The lines you return must be all those in the data that hold the string "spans".
___ Data for this exercise ___
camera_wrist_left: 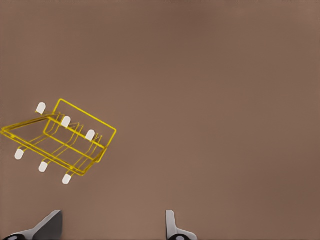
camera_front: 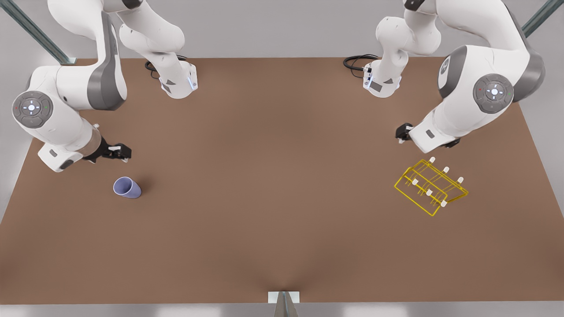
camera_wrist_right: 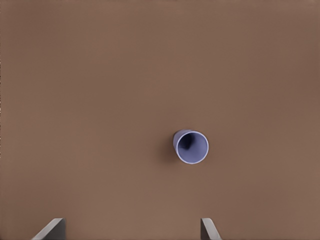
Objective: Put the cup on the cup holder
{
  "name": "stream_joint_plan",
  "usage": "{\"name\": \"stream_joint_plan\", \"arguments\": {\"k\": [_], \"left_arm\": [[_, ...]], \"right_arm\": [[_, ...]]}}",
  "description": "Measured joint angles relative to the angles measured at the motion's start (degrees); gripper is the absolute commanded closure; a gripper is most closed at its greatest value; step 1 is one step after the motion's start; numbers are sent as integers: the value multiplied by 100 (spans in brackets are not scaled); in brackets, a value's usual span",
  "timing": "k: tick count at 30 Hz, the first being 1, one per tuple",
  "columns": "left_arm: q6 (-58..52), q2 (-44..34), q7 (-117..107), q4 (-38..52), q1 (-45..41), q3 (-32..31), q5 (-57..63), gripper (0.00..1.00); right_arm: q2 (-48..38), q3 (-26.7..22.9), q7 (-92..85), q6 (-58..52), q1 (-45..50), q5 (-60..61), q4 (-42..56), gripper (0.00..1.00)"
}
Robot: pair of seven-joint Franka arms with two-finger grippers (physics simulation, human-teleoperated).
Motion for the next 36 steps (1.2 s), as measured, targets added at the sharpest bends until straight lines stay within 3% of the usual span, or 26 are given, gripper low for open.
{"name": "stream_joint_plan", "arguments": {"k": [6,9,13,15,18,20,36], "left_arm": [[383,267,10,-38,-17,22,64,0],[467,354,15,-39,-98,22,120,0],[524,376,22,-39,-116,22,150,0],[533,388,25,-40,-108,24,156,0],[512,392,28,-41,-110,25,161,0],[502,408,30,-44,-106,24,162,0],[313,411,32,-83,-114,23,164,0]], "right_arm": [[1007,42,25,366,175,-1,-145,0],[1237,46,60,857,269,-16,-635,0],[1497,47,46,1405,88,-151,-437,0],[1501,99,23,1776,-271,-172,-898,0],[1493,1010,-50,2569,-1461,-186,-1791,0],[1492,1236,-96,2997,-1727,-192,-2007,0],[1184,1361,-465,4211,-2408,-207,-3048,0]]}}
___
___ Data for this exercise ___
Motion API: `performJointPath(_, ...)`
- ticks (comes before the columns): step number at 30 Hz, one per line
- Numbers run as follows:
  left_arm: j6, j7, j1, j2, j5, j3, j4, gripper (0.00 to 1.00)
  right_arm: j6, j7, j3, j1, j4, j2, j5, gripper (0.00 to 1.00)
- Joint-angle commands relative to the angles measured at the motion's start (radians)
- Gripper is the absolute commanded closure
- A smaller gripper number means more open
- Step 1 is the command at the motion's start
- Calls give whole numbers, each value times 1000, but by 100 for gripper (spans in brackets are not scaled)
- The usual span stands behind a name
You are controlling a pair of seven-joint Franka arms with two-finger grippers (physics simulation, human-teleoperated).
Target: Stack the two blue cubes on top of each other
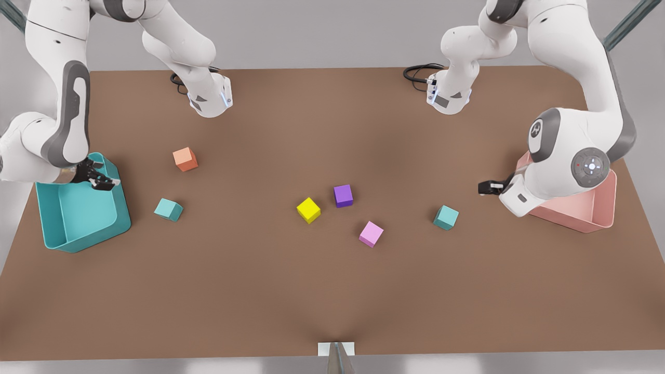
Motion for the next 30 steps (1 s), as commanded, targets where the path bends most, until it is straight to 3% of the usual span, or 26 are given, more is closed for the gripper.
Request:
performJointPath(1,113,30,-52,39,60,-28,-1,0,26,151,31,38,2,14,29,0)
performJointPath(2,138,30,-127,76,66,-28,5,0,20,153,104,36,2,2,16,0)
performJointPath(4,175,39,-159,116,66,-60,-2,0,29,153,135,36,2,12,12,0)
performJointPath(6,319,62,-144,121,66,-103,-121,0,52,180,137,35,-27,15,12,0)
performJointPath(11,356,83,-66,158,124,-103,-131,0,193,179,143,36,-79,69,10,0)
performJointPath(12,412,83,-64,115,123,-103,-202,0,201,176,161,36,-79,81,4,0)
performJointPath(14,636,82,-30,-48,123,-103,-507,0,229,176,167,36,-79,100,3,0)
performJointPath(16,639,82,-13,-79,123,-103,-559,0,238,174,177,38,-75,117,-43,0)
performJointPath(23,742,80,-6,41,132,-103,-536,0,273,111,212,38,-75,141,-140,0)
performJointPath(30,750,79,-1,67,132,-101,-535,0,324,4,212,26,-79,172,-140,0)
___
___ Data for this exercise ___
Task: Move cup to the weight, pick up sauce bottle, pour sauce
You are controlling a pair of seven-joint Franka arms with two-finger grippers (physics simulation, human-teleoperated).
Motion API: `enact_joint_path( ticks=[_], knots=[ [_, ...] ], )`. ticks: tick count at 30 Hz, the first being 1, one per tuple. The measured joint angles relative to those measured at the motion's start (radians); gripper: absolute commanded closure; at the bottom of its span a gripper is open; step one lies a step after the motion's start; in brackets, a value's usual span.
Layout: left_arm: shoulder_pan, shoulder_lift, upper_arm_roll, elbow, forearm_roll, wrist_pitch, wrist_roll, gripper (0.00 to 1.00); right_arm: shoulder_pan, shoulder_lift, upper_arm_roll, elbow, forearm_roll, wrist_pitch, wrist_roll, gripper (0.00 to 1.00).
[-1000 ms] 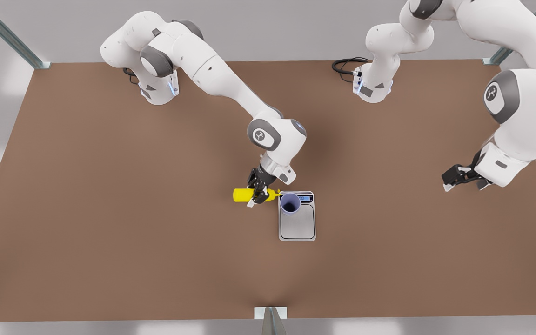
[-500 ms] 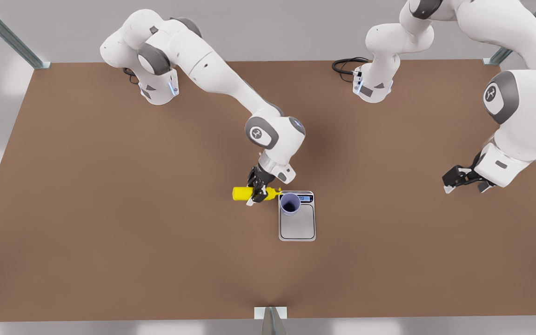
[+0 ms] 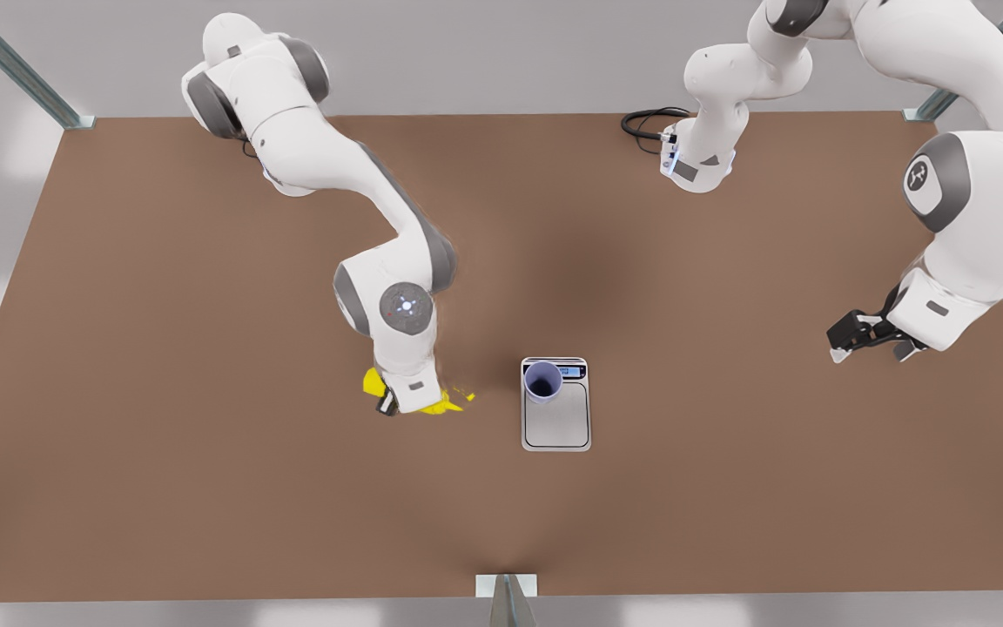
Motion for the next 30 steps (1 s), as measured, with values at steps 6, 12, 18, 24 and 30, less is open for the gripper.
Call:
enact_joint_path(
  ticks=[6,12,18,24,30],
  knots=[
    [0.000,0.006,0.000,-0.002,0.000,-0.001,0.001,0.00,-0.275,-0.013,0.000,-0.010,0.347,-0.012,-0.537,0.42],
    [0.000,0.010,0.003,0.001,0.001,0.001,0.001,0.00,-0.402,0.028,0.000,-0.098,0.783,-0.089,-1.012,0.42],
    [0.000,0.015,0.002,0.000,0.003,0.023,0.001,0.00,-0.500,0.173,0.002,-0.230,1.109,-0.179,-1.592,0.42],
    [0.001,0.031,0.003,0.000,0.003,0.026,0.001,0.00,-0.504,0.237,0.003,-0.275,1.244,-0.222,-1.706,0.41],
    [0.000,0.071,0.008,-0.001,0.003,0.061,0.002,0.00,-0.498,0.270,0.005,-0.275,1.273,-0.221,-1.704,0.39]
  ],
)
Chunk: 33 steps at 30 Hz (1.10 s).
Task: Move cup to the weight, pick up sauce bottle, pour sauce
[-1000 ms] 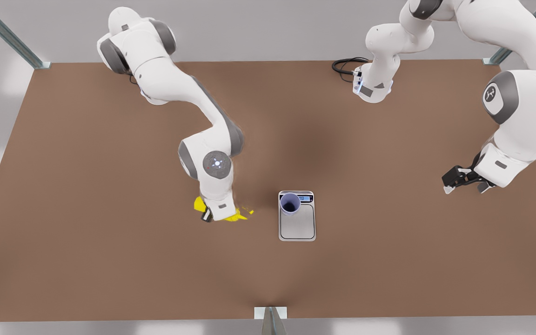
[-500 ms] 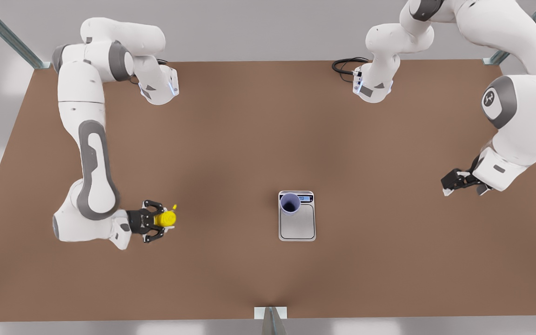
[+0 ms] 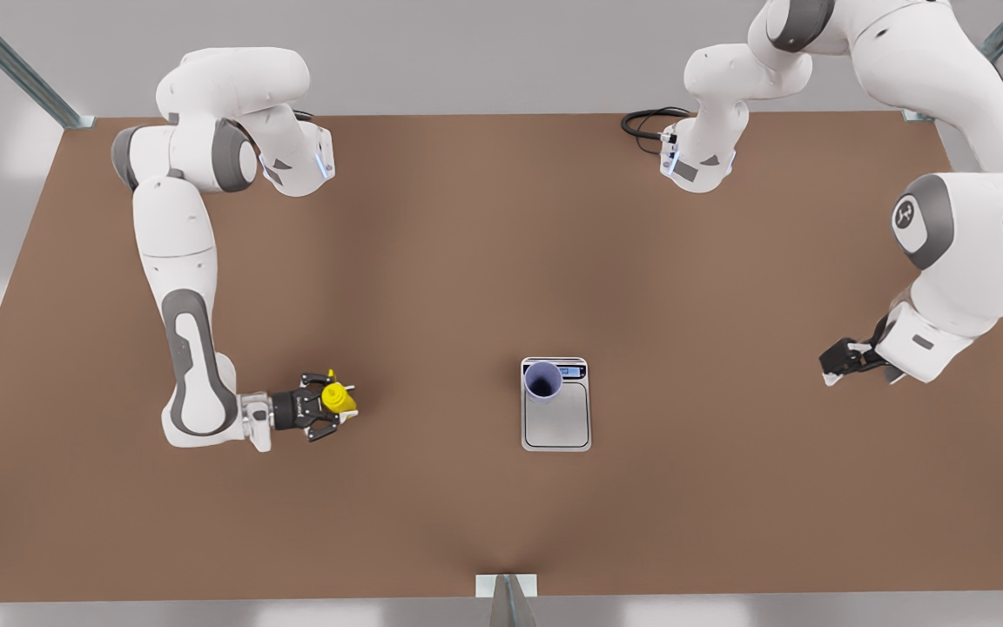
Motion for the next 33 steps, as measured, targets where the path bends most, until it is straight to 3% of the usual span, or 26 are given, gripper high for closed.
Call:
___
Answer box:
  "description": "Measured joint angles relative to the angles measured at the motion's start (degrees); gripper is the absolute commanded closure; a gripper is most closed at its greatest value; step 1 is one step after the motion's start; numbers are sent as integers: the value multiplied by 100 (spans in brackets are not scaled); in brackets, a value's usual span",
- Calls give whole numbers, each value times 1000, but by 100 for gripper (spans in brackets are not scaled)

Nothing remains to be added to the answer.